Impairment of neurovascular coupling in Type 1 Diabetes Mellitus in rats is prevented by pancreatic islet transplantation and reversed by a semi-selective PKC inhibitor

We hypothesized that chronic hyperglycemia has a detrimental effect on neurovascular coupling in the brain and that this may be linked to protein kinase C (PKC)-mediated phosphorylation. Therefore, in a rat model of streptozotocin-induced chronic type 1 diabetes mellitus (T1DM), and in nondiabetic (ND) controls, we monitored pial arteriole diameter changes during sciatic nerve stimulation and topical applications of the large-conductance Ca2+-operated K+ channel (BKCa) opener, NS-1619, or the K+ inward rectifier (Kir) channel agonist, K+. In the T1DM vs.
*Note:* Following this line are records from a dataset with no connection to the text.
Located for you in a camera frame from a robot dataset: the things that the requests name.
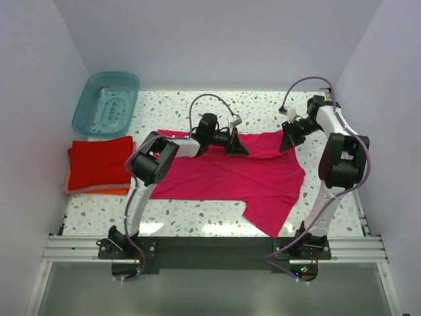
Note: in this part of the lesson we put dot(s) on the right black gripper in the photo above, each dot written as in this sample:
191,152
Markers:
289,139

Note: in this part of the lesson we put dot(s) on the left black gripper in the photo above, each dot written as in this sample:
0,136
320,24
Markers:
233,145

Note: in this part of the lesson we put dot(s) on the magenta t-shirt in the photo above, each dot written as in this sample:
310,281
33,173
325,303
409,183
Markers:
267,180

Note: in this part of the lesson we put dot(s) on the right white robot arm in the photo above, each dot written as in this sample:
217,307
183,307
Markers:
341,167

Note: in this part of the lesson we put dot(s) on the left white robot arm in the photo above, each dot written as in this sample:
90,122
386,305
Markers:
150,164

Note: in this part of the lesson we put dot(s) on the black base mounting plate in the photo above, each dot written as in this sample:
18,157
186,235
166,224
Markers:
151,255

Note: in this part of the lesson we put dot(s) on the teal plastic bin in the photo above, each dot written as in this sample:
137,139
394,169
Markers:
106,105

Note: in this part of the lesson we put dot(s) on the folded red t-shirt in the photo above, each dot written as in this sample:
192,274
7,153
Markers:
102,161

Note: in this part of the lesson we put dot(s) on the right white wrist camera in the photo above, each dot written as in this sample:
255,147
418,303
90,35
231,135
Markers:
289,112

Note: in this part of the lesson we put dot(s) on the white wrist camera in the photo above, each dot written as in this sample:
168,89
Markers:
289,112
235,120

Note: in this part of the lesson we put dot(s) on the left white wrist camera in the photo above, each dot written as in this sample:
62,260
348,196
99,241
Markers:
235,120

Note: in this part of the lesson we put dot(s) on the aluminium frame rail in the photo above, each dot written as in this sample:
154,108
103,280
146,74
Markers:
343,249
ND rats, the dilatory response associated with sciatic nerve stimulation was decreased by ∼30%, whereas pial arteriolar dilations to NS-1619 and K+ were largely suppressed. These responses were completely restored by the acute topical application of a PKC antagonist, calphostin C. Moreover, the suffusion of a PKC activator, phorbol 12,13-dibutyrate, in ND rats was able to reproduce the vascular reactivity impairments found in T1DM rats. Assay of PKC activity in brain samples from T1DM vs. ND rats revealed a significant gain in activity only in specimens harvested from the pial and superficial glia limitans tissue, but not in bulk cortical gray matter. Altogether, these findings suggest that the T1DM-associated impairment of neurovascular coupling may be mechanistically linked to a readily reversible PKC-mediated depression of BKCa and Kir channel activity.